Aumento na procura e os riscos da automedicação
Com a chegada do frio, a procura por vitaminas, especialmente C e D, cresce consideravelmente. A facilidade de acesso a esses suplementos, vendidos livremente em farmácias, contribui para o aumento do consumo, mas também para a automedicação, prática que pode ser prejudicial. Segundo o professor Leonardo Pereira, da USP, o consumo excessivo de vitaminas, sem a orientação médica, pode não trazer os benefícios esperados e, em alguns casos, até causar problemas.
A importância da avaliação médica
O professor Pereira destaca que a suplementação vitamínica só é benéfica em casos de deficiência. A ingestão de vitaminas C e D, zinco e outros nutrientes, além da quantidade necessária para o organismo, não só não apresenta resultados positivos como pode ser prejudicial à saúde. Antes de iniciar qualquer suplementação, a recomendação é buscar orientação médica para realizar exames e verificar se há, de fato, alguma deficiência vitamínica.

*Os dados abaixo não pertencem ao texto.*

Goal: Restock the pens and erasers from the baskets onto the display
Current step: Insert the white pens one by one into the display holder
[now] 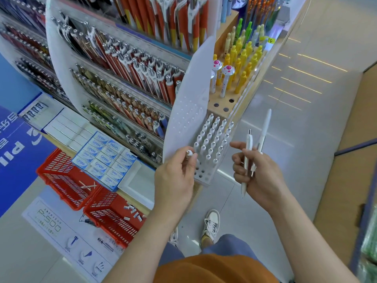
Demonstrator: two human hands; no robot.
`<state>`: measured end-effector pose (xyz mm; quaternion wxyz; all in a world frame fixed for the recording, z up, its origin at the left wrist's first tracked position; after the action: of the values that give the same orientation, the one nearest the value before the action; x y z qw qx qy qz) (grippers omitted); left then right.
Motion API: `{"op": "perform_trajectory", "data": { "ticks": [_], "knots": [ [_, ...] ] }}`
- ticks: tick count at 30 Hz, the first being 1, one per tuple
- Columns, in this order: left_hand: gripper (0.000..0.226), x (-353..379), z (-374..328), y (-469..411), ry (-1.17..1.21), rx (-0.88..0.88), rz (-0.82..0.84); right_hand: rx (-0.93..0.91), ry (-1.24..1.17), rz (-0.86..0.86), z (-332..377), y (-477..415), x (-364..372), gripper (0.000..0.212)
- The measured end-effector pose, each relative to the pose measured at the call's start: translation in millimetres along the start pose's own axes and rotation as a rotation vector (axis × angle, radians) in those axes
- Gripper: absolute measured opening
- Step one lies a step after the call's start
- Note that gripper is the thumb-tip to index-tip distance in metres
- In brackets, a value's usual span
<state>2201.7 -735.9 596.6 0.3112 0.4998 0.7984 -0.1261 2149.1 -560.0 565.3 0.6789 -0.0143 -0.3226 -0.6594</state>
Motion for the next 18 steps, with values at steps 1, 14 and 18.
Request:
{"op": "perform_trajectory", "data": {
  "ticks": [1, 14, 18],
  "knots": [
    [0.014, 4.0, 3.3, -2.0, -0.019, 0.000, -0.015, 0.001, 0.005, -0.005, -0.4, 0.6, -0.4, 0.028],
    [0.016, 29.4, 18.9, -13.7, -0.060, 0.014, -0.044, 0.038, 0.062, 0.033, 0.5, 3.9, -4.0, 0.028],
    [0.010, 38.6, 20.0, -13.5, -0.131, 0.030, -0.035, 0.093, 0.140, 0.135, -2.6, 4.6, -4.2, 0.025]
  ]
}}
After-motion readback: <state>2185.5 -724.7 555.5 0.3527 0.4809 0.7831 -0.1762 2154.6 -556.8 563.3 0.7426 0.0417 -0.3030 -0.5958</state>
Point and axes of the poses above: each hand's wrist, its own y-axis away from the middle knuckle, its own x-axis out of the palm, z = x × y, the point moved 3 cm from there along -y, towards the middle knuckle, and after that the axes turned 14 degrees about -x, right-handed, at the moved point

Reações adversas e cuidados
Em caso de reações adversas após o consumo de vitaminas ou suplementos, é fundamental procurar um médico imediatamente. Exames clínicos são importantes tanto para diagnosticar possíveis deficiências quanto para avaliar reações a suplementos já consumidos. A automedicação deve ser evitada, e a busca por orientação profissional é a melhor forma de garantir o uso seguro e eficaz de vitaminas e suplementos.